In contrast to the two previous cases, the socialists chose after midnight on Thursday, to abstain this time in the majority (65 votes) and only 9 expressed against.
Only the 25 votes of the opposition deputies, which were in favor, could not do anything. The conclusion remained the same, despite the fact that according to the president of the Constitutional Court, Holta Zaçaj, "no one can decide not to execute the decision of the Constitutional Court. The force of its decisions is equal to the force of law. Not to implement the decision of the Constitutional Court, means not to implement the Constitution and the law".
The case of the mandate of deputy Xhaçka has its origins in June 2022, when 14 democratic deputies addressed the parliament with a motion to declare the invalidity and end of the mandate of the former minister.
At the same time, a few days later, a similar motion was presented by another group of opposition MPs. According to them, Mrs. Xhaçka was in a conflict of interest, given that her husband, former Socialist MP Artan Gaçi, had benefited from the status of a strategic investor for the construction of a hotel on the coast of Dhërmi.
While Ms. Xhaçka herself has insisted that she has not benefited a penny from public funds, and that the status that her husband has benefited from does not predict that something like this will happen.
At that time, the socialists assessed that the criteria for sending the case to the Constitutional Court were not met.
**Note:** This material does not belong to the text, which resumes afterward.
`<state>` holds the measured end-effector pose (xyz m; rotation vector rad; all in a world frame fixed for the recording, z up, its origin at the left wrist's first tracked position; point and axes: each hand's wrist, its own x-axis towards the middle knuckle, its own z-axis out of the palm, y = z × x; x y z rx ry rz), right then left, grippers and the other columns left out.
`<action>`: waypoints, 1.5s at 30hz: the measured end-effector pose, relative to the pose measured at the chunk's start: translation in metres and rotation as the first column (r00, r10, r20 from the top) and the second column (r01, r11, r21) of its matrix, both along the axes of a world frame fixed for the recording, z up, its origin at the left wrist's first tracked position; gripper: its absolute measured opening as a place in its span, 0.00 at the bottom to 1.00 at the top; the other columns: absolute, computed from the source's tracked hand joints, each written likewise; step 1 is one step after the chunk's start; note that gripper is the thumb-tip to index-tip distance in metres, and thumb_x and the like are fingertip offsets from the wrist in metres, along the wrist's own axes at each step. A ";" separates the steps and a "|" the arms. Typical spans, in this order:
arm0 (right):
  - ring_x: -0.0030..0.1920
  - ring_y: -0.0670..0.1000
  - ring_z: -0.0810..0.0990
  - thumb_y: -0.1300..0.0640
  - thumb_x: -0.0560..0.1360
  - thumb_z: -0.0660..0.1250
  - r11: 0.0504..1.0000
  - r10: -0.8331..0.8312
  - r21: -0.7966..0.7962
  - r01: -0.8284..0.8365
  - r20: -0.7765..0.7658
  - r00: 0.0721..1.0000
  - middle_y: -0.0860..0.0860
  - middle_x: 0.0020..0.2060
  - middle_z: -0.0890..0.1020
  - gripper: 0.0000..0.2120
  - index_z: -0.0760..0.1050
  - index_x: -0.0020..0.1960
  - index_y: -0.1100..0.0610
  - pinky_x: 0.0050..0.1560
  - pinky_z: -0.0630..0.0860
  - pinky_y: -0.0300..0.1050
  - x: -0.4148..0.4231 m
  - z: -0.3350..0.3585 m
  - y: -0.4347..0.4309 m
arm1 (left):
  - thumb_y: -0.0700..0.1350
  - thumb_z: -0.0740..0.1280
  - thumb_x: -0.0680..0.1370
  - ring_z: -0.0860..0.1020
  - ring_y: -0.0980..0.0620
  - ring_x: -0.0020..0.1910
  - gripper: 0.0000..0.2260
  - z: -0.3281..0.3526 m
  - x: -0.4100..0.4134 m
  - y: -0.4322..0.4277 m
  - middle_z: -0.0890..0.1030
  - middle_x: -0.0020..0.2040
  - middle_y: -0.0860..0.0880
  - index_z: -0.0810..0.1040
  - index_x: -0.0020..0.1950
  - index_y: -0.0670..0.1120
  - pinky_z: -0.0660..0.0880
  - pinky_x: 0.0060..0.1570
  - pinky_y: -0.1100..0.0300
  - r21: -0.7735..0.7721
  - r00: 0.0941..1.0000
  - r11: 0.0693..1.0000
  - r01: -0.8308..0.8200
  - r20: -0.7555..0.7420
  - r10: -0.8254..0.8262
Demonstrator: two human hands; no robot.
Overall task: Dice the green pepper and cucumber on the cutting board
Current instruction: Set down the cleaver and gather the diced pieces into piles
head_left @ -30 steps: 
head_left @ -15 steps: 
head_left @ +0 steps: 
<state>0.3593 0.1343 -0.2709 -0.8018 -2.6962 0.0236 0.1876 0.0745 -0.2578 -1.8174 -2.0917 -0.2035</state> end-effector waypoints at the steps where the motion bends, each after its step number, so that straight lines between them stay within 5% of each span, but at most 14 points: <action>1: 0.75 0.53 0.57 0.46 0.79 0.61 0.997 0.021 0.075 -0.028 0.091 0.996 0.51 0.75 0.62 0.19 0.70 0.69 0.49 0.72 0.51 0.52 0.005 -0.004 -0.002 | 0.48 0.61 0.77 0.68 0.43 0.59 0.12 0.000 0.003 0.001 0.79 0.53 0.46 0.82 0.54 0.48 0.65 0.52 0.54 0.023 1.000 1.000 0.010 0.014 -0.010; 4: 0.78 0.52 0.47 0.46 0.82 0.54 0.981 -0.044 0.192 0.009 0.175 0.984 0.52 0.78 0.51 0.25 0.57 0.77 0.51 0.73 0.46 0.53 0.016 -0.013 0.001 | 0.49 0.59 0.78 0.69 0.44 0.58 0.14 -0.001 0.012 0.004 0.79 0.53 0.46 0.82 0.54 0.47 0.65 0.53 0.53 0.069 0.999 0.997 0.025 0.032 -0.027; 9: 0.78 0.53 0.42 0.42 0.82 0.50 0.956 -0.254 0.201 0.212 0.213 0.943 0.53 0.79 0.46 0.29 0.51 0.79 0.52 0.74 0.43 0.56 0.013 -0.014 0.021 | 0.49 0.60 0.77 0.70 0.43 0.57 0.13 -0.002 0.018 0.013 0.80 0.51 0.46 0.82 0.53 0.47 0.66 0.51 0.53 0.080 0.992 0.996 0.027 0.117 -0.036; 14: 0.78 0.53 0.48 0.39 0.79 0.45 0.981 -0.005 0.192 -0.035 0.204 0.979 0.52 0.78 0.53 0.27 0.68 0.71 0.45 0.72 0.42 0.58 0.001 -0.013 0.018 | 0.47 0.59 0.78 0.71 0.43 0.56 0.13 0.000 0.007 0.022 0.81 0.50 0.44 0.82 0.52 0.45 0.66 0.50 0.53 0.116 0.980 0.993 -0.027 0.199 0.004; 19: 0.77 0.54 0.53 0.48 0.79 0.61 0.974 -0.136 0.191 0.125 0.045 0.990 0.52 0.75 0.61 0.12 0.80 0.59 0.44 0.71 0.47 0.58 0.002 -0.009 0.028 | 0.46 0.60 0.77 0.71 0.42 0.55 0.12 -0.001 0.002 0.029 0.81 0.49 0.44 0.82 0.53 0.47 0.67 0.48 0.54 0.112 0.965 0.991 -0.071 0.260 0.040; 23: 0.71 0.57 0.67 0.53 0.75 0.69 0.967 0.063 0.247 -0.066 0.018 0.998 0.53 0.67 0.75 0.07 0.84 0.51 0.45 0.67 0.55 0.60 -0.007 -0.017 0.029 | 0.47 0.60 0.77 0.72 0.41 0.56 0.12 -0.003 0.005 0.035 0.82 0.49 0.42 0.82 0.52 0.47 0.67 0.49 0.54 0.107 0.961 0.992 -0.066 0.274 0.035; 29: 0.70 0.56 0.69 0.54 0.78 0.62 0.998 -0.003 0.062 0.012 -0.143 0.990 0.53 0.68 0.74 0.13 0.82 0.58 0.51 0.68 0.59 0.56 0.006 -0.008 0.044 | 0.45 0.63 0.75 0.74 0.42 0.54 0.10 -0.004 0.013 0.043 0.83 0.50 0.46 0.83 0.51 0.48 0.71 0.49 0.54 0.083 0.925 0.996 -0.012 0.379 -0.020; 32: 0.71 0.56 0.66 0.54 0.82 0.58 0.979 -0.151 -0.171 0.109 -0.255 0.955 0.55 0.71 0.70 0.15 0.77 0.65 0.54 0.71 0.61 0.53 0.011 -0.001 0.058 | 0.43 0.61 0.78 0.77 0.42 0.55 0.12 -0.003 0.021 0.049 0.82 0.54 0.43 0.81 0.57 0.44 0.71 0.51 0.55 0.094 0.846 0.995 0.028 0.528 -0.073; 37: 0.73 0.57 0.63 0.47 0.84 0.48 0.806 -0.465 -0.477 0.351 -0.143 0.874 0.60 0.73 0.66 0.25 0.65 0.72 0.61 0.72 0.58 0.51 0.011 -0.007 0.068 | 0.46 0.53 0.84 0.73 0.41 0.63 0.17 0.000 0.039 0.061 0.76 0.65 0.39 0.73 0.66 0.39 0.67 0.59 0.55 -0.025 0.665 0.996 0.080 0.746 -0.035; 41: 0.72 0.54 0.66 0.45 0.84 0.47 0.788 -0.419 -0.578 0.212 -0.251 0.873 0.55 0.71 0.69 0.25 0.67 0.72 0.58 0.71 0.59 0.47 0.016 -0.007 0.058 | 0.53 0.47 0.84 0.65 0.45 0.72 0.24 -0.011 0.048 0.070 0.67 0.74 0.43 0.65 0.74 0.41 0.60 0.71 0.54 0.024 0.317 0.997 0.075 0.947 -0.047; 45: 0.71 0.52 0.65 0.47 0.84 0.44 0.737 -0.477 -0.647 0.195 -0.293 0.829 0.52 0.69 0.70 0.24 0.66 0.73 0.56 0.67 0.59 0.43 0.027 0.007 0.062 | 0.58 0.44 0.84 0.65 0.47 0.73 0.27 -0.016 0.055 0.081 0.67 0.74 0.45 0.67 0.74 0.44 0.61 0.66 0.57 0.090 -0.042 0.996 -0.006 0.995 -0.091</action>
In November 2022, they voted against the opposition's motion, which immediately went to the Court.
The latter was faced with two requests, one from 1 tenth of the deputies, for the resolution of the dispute of powers between them and the parliament and the annulment of the decision taken by it, and the other, from 1 fifth of the deputies who, in addition to the annulment of the decision , required the finding of incompatibility in the exercise of the mandate, i.e. the review by her, directly of the case.
The court passed both requests in the court session, but in the end, in January 2023, it gave the right to 1 tenth of the deputies, overturning the decision of the parliament and assessing that the case should be handled by it and not by the parliament, which according to the Constitution, he should have accepted the motion of the opposition. While the request of 1 fifth of the deputies was dismissed.
For more than 1 year, the case was delayed by the parliament, and only in April 2024, it passed again to the plenary session, where the 72 votes against the majority, again blocked the sending of the case to the Constitutional Court.
Socialists referred to the legal definition that "parliament decides" and that decisions are made by vote, and deputies are free to vote, and that this is defined in the Constitution, which states that their mandate is not binding.
The opposition called the position of the socialists a "constitutional coup" and appealed to the court again, which in July of this year again annulled the decision of the parliament, again asking the parliament to refer the case to it.
Speaker Zaçaj said that: "MPs must vote in accordance with the order of the Court, as this vote is not an ordinary parliamentary procedure and as such has nothing to do with the principle of the non-binding mandate of the MP, but is within the framework of the execution of the decision of the Court".
It remains unclear how it will proceed, and whether the opposition MPs will again seek the intervention of the Court, which has practically put itself in direct conflict with the parliament.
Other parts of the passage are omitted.